TRY IT.
Copy the data that follows, character for character, minus the pictures.

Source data

○ ○ ○ ○

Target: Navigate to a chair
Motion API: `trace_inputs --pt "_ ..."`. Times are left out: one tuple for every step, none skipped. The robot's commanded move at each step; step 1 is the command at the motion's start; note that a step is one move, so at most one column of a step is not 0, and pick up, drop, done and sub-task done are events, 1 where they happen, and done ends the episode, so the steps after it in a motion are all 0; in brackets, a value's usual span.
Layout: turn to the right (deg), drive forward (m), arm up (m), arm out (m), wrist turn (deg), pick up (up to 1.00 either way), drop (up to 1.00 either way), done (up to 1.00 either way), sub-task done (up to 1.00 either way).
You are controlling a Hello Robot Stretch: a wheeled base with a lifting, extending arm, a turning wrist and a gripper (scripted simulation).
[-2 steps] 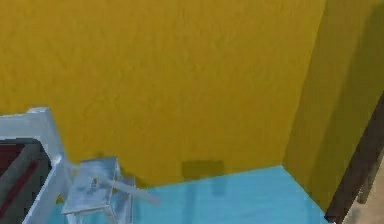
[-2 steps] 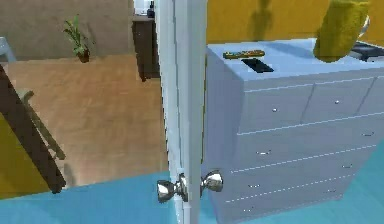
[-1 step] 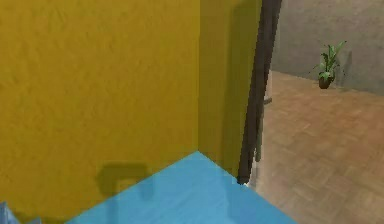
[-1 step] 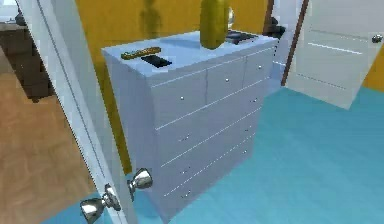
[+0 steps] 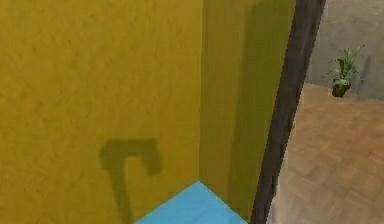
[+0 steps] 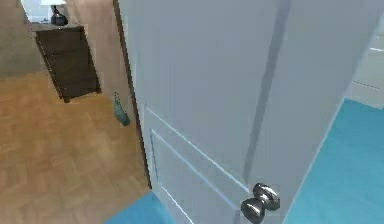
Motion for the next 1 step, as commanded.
trace_inputs --pt "45.0 0.00 0.00 0.00 0.0 0.00 0.00 0.00 0.00"
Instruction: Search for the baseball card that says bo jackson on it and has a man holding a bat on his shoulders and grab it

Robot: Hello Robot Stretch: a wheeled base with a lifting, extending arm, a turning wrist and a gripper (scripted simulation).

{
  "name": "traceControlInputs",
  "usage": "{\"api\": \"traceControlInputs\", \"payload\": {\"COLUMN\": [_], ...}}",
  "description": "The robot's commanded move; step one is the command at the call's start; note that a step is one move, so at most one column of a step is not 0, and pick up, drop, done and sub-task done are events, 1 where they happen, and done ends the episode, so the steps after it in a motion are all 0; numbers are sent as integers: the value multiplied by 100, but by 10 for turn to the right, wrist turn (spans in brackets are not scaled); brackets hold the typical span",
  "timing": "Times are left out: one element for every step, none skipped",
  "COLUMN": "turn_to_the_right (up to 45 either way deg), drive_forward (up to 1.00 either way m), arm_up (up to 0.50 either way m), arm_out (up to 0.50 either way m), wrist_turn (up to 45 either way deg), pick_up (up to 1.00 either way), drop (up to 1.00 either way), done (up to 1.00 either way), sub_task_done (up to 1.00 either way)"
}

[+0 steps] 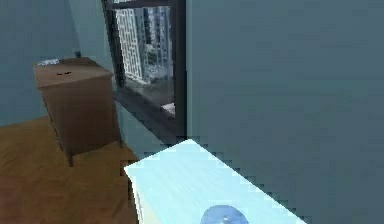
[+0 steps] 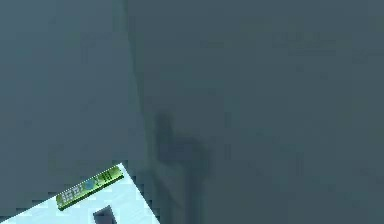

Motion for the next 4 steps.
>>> {"api": "traceControlInputs", "payload": {"turn_to_the_right": [-240,0,0,0], "drive_forward": [0,0,0,0], "arm_up": [0,50,38,0], "arm_out": [0,0,0,6], "wrist_turn": [0,0,0,0], "pick_up": [0,0,0,0], "drop": [0,0,0,0], "done": [0,0,0,0], "sub_task_done": [0,0,0,0]}}
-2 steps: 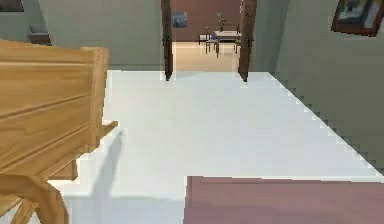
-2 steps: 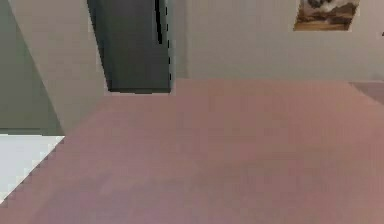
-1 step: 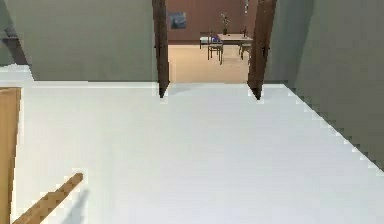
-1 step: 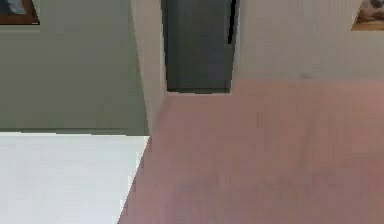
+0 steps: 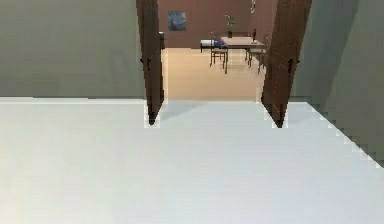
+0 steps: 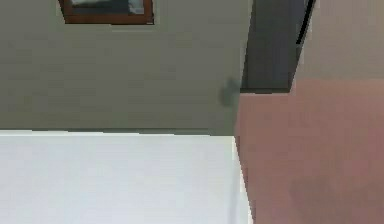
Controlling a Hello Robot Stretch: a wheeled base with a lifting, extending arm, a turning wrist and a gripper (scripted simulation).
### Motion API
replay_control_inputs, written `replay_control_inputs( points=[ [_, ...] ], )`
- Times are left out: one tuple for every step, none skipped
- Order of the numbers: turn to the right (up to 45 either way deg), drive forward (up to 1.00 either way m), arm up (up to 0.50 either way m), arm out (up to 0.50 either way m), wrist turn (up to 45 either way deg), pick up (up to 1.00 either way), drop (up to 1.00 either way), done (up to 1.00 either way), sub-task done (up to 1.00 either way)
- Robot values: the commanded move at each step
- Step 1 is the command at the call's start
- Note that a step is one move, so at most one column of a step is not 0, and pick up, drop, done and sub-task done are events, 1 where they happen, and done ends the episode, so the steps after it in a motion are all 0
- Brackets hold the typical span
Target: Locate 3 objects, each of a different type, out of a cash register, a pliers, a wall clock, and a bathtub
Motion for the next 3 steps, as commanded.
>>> replay_control_inputs(
  points=[
    [0.0, 1.00, 0.00, 0.00, 0.0, 0.00, 0.00, 0.00, 0.00],
    [0.0, 1.00, 0.00, 0.00, 0.0, 0.00, 0.00, 0.00, 0.00],
    [0.0, 1.00, 0.00, 0.00, 0.0, 0.00, 0.00, 0.00, 0.00]
  ],
)
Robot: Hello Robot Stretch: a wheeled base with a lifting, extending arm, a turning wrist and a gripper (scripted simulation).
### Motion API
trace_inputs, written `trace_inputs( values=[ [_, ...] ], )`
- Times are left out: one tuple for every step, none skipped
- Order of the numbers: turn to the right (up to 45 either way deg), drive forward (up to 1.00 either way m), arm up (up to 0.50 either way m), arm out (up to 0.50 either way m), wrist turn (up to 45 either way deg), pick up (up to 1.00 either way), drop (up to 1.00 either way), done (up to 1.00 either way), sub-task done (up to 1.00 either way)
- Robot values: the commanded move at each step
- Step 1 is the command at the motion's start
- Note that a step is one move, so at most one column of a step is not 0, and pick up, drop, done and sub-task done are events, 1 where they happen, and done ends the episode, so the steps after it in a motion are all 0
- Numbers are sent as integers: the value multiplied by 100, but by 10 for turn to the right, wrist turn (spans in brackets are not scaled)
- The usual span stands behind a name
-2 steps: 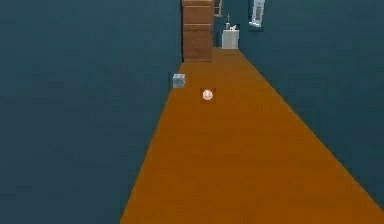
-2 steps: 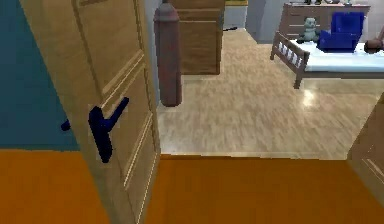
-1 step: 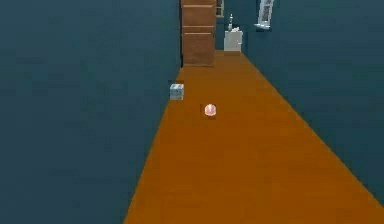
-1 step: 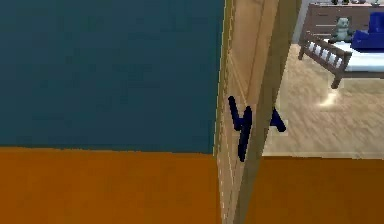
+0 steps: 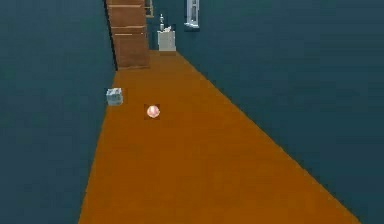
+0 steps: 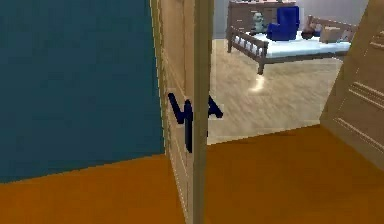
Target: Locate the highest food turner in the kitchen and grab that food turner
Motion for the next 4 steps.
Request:
trace_inputs(
  values=[
    [0, 100, 0, 0, 0, 0, 0, 0, 0],
    [0, 100, 0, 0, 0, 0, 0, 0, 0],
    [0, 55, 0, 0, 0, 0, 0, 0, 0],
    [-60, 0, 0, 0, 0, 0, 0, 0, 0]
  ],
)
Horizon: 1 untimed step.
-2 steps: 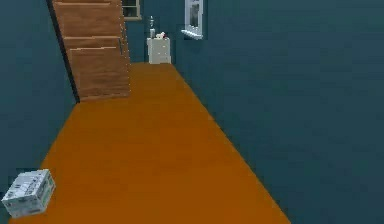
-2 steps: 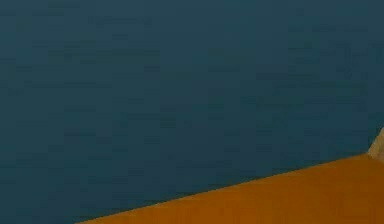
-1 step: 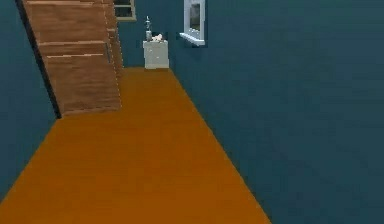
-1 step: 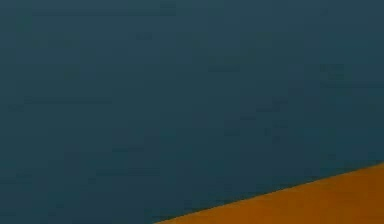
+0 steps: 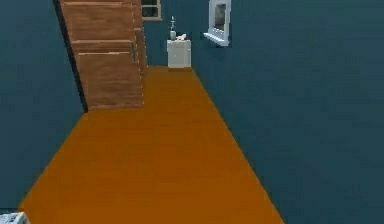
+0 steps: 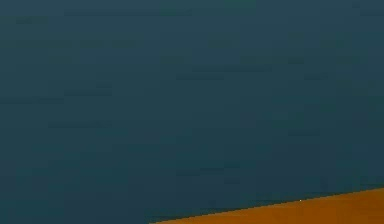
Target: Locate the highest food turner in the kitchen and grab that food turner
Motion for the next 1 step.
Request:
trace_inputs(
  values=[
    [0, 5, 0, 0, 0, 0, 0, 0, 0]
  ],
)
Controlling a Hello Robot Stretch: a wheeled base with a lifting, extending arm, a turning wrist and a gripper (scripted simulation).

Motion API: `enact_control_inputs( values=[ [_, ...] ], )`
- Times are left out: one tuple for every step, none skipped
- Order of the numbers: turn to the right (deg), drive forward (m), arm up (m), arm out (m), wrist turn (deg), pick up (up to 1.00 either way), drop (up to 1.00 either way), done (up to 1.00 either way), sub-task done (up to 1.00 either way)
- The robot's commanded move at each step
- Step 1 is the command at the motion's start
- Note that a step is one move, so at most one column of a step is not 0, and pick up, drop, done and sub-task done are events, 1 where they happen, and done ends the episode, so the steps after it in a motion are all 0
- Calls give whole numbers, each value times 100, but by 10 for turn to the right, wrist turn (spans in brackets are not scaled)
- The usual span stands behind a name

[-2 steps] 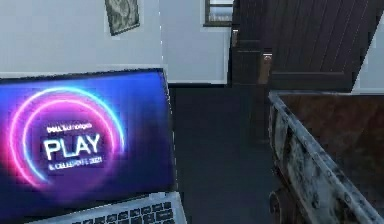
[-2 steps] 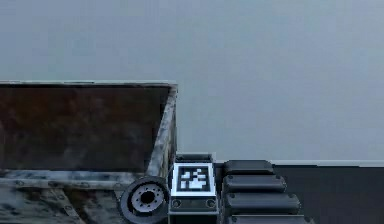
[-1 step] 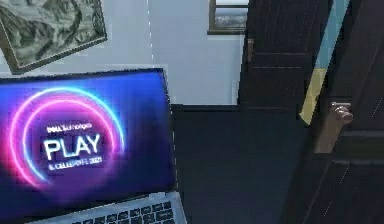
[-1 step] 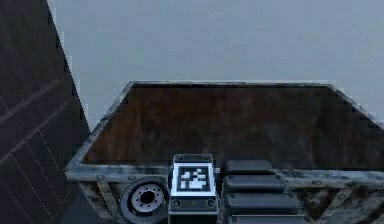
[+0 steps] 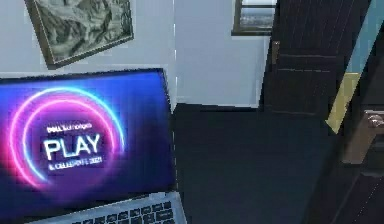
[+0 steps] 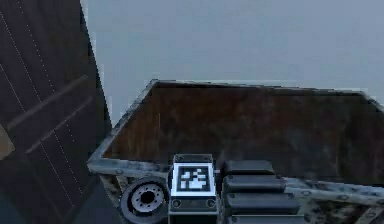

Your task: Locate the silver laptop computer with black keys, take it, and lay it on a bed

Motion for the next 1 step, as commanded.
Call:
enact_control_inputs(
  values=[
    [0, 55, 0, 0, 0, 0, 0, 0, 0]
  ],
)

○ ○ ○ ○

OUTPUT OF THE TASK.
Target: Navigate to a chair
Motion API: `trace_inputs --pt "_ ..."`. Times are left out: one tuple for every step, none skipped. The robot's commanded move at each step; step 1 is the command at the motion's start; note that a step is one move, so at most one column of a step is not 0, and pick up, drop, done and sub-task done are events, 1 where they happen, and done ends the episode, so the steps after it in a motion are all 0; in brackets, a value's usual span.
Layout: turn to the right (deg), drive forward (m), arm up (m), arm out (m), wrist turn (deg), pick up (up to 1.00 either way), drop (up to 1.00 either way), done (up to 1.00 either way), sub-task done (up to 1.00 either way).
You are controlling a Hello Robot Stretch: a wheeled base with a lifting, extending arm, a turning wrist and a gripper (scripted simulation).
[-2 steps] 
[-2 steps] 
[-1 step] 
[-1 step] 
[+0 steps] 
[+0 steps] 
Motion for the next 1 step, as commanded.
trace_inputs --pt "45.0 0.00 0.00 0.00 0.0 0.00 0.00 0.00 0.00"
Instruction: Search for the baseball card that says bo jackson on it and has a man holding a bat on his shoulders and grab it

Robot: Hello Robot Stretch: a wheeled base with a lifting, extending arm, a turning wrist and a gripper (scripted simulation).

{
  "name": "traceControlInputs",
  "usage": "{\"api\": \"traceControlInputs\", \"payload\": {\"COLUMN\": [_], ...}}",
  "description": "The robot's commanded move; step one is the command at the call's start; note that a step is one move, so at most one column of a step is not 0, and pick up, drop, done and sub-task done are events, 1 where they happen, and done ends the episode, so the steps after it in a motion are all 0; numbers are sent as integers: the value multiplied by 100, but by 10 for turn to the right, wrist turn (spans in brackets are not scaled); brackets hold the typical span",
  "timing": "Times are left out: one element for every step, none skipped",
  "COLUMN": "turn_to_the_right (up to 45 either way deg), drive_forward (up to 1.00 either way m), arm_up (up to 0.50 either way m), arm_out (up to 0.50 either way m), wrist_turn (up to 45 either way deg), pick_up (up to 1.00 either way), drop (up to 1.00 either way), done (up to 1.00 either way), sub_task_done (up to 1.00 either way)"
}

[+0 steps] 
[+0 steps] 

Motion for the next 4 steps.
>>> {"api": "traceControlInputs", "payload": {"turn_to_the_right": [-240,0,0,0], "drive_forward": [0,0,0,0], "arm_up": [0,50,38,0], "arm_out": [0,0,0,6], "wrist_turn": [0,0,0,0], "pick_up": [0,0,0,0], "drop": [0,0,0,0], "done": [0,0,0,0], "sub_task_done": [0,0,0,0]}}
-2 steps: 
-2 steps: 
-1 step: 
-1 step: 
+0 steps: 
+0 steps: 
Controlling a Hello Robot Stretch: a wheeled base with a lifting, extending arm, a turning wrist and a gripper (scripted simulation).
### Motion API
replay_control_inputs, written `replay_control_inputs( points=[ [_, ...] ], )`
- Times are left out: one tuple for every step, none skipped
- Order of the numbers: turn to the right (up to 45 either way deg), drive forward (up to 1.00 either way m), arm up (up to 0.50 either way m), arm out (up to 0.50 either way m), wrist turn (up to 45 either way deg), pick up (up to 1.00 either way), drop (up to 1.00 either way), done (up to 1.00 either way), sub-task done (up to 1.00 either way)
- Robot values: the commanded move at each step
- Step 1 is the command at the call's start
- Note that a step is one move, so at most one column of a step is not 0, and pick up, drop, done and sub-task done are events, 1 where they happen, and done ends the episode, so the steps after it in a motion are all 0
- Brackets hold the typical span
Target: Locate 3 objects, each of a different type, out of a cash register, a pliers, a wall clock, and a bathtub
Motion for the next 3 steps, as commanded.
>>> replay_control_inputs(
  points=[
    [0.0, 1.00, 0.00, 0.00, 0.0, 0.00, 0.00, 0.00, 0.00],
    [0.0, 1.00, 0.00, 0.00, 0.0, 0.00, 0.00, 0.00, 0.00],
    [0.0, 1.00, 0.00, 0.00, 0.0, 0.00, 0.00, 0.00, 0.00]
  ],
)
Robot: Hello Robot Stretch: a wheeled base with a lifting, extending arm, a turning wrist and a gripper (scripted simulation).
### Motion API
trace_inputs, written `trace_inputs( values=[ [_, ...] ], )`
- Times are left out: one tuple for every step, none skipped
- Order of the numbers: turn to the right (up to 45 either way deg), drive forward (up to 1.00 either way m), arm up (up to 0.50 either way m), arm out (up to 0.50 either way m), wrist turn (up to 45 either way deg), pick up (up to 1.00 either way), drop (up to 1.00 either way), done (up to 1.00 either way), sub-task done (up to 1.00 either way)
- Robot values: the commanded move at each step
- Step 1 is the command at the motion's start
- Note that a step is one move, so at most one column of a step is not 0, and pick up, drop, done and sub-task done are events, 1 where they happen, and done ends the episode, so the steps after it in a motion are all 0
- Numbers are sent as integers: the value multiplied by 100, but by 10 for turn to the right, wrist turn (spans in brackets are not scaled)
- The usual span stands behind a name
-2 steps: 
-2 steps: 
-1 step: 
-1 step: 
+0 steps: 
+0 steps: 
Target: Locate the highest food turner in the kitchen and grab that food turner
Motion for the next 4 steps.
Request:
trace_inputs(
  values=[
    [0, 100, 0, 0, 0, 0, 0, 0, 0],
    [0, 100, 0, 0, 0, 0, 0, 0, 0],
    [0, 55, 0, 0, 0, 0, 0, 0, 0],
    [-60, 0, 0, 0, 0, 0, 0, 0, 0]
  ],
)
Horizon: 1 untimed step.
-2 steps: 
-2 steps: 
-1 step: 
-1 step: 
+0 steps: 
+0 steps: 
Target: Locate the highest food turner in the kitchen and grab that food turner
Motion for the next 1 step.
Request:
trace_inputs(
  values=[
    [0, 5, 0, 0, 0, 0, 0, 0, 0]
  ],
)
Controlling a Hello Robot Stretch: a wheeled base with a lifting, extending arm, a turning wrist and a gripper (scripted simulation).

Motion API: `enact_control_inputs( values=[ [_, ...] ], )`
- Times are left out: one tuple for every step, none skipped
- Order of the numbers: turn to the right (deg), drive forward (m), arm up (m), arm out (m), wrist turn (deg), pick up (up to 1.00 either way), drop (up to 1.00 either way), done (up to 1.00 either way), sub-task done (up to 1.00 either way)
- The robot's commanded move at each step
- Step 1 is the command at the motion's start
- Note that a step is one move, so at most one column of a step is not 0, and pick up, drop, done and sub-task done are events, 1 where they happen, and done ends the episode, so the steps after it in a motion are all 0
- Calls give whole numbers, each value times 100, but by 10 for turn to the right, wrist turn (spans in brackets are not scaled)
- The usual span stands behind a name

[-2 steps] 
[-2 steps] 
[-1 step] 
[-1 step] 
[+0 steps] 
[+0 steps] 

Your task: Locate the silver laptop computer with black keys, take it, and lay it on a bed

Motion for the next 1 step, as commanded.
Call:
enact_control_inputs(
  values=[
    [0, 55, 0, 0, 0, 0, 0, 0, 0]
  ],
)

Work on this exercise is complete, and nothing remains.